» WHAT IS NEEDED:
Beginning with the line containing "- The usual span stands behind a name" and ending with the last line of the records, set down every line exactly.

» Records from a dataset:
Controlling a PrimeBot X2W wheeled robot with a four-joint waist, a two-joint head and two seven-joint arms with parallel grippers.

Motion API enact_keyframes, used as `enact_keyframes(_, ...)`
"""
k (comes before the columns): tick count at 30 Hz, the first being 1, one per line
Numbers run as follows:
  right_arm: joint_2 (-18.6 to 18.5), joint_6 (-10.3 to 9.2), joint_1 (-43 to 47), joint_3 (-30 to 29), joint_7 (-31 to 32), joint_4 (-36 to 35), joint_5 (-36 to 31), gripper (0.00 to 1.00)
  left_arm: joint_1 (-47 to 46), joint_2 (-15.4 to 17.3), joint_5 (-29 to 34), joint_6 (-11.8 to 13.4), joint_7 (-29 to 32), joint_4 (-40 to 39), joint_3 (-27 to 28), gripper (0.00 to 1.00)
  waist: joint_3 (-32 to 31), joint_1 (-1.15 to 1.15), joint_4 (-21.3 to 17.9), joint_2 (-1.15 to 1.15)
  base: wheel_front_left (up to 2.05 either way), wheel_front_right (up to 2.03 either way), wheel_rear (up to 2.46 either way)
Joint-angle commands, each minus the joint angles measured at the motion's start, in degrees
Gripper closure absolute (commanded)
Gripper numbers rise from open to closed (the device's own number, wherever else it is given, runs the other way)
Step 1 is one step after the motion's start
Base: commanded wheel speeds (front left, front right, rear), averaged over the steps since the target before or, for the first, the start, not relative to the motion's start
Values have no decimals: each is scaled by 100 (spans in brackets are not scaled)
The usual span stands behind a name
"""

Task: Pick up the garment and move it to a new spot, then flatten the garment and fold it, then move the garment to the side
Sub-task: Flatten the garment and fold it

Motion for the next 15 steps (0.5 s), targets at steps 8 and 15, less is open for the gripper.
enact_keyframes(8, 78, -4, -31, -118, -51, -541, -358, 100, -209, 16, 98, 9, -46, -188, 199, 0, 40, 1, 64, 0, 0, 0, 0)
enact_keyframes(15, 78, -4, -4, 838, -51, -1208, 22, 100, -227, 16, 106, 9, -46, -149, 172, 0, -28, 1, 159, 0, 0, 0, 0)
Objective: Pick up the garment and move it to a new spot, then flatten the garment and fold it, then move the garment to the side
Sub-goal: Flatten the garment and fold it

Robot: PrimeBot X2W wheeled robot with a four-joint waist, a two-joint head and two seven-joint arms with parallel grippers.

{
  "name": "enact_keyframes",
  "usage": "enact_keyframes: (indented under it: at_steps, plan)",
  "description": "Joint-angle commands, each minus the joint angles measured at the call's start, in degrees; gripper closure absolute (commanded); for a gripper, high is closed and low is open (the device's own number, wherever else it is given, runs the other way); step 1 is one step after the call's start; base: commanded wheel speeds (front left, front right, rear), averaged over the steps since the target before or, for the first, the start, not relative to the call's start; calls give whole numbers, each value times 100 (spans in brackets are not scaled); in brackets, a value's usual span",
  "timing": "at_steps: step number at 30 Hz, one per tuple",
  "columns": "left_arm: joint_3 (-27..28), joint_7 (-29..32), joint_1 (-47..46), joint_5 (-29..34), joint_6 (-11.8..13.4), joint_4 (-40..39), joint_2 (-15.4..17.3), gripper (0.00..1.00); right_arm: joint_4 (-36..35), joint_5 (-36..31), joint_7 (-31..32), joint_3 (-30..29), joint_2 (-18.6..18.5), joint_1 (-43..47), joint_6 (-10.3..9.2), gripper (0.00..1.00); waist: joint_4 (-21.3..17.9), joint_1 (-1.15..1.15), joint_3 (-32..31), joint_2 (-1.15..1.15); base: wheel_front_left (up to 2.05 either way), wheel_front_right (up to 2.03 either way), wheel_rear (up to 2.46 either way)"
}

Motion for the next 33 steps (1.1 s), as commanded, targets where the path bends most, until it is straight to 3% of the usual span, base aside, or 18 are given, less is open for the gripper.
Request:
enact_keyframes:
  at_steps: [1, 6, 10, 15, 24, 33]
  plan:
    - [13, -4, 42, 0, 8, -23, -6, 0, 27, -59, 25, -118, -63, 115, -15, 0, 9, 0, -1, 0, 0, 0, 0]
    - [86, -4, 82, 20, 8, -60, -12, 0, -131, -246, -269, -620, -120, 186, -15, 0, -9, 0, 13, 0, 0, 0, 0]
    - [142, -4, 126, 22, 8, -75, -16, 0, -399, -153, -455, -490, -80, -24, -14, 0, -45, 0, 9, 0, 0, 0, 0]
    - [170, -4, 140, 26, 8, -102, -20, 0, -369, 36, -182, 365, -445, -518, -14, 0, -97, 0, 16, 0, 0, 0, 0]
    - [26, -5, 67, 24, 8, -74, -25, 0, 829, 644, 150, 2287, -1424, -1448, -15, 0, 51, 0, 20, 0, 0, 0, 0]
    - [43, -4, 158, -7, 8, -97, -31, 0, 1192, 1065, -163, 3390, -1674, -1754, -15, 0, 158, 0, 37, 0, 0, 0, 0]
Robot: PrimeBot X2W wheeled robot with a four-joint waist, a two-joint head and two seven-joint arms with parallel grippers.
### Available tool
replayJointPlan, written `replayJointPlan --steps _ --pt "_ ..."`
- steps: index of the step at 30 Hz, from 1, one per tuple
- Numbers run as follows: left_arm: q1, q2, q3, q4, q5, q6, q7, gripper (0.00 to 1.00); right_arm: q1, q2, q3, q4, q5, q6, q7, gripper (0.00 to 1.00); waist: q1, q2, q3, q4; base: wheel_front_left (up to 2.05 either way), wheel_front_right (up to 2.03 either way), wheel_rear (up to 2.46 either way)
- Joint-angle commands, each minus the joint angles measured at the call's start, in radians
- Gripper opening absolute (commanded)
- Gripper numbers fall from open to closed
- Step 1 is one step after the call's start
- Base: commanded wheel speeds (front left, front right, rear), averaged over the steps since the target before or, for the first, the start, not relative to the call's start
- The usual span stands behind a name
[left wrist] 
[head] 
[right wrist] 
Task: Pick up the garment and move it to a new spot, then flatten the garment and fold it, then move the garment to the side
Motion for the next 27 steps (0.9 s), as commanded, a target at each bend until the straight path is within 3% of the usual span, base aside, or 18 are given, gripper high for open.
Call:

» RESPONSE:
- The usual span stands behind a name
[left wrist] 
[head] 
[right wrist] 
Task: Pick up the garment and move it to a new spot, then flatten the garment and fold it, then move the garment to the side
Motion for the next 27 steps (0.9 s), as commanded, a target at each bend until the straight path is within 3% of the usual span, base aside, or 18 are given, gripper high for open.
Call:

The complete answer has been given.